[[ SOURCE MATERIAL open ]]

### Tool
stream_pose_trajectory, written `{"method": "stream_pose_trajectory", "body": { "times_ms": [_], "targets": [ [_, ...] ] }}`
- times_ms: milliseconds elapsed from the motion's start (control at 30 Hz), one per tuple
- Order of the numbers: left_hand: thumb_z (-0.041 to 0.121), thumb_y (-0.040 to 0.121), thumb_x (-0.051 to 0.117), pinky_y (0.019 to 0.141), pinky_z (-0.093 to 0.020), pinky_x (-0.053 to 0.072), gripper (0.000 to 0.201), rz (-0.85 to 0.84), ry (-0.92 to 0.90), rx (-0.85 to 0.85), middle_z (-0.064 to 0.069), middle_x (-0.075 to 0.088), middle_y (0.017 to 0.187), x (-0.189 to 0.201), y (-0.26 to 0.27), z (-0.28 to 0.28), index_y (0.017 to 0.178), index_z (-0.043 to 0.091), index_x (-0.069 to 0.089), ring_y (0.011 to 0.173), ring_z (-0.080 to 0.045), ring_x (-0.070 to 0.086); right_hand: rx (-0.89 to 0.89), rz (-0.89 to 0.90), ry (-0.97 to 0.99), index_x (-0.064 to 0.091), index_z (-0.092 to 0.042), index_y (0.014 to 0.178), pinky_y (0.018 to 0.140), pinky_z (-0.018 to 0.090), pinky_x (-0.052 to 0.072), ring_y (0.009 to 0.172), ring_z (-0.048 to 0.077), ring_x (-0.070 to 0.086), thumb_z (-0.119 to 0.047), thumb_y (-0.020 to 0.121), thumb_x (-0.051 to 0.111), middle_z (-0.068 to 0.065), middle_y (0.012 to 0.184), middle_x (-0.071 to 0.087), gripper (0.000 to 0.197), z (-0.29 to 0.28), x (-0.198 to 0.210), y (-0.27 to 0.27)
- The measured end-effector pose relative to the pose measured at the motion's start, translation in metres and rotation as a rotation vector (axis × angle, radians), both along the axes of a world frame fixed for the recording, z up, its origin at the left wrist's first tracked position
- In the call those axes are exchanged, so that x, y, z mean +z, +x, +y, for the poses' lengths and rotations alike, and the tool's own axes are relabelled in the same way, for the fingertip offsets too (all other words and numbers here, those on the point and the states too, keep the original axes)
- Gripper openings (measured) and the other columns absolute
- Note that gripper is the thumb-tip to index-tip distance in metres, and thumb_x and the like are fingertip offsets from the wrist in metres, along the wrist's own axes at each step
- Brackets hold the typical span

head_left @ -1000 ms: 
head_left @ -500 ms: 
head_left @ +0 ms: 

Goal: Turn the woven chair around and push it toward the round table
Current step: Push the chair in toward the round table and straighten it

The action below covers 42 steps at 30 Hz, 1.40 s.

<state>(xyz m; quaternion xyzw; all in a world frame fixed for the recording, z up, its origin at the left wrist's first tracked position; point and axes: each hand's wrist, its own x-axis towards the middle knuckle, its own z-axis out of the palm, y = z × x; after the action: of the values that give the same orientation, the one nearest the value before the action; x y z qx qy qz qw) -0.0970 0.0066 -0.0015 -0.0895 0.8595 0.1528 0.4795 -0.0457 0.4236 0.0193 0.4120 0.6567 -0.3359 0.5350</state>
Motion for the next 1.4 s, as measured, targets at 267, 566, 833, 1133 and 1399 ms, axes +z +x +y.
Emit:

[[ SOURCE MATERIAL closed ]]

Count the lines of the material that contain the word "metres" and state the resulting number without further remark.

• _RESPONSE BELOW_
2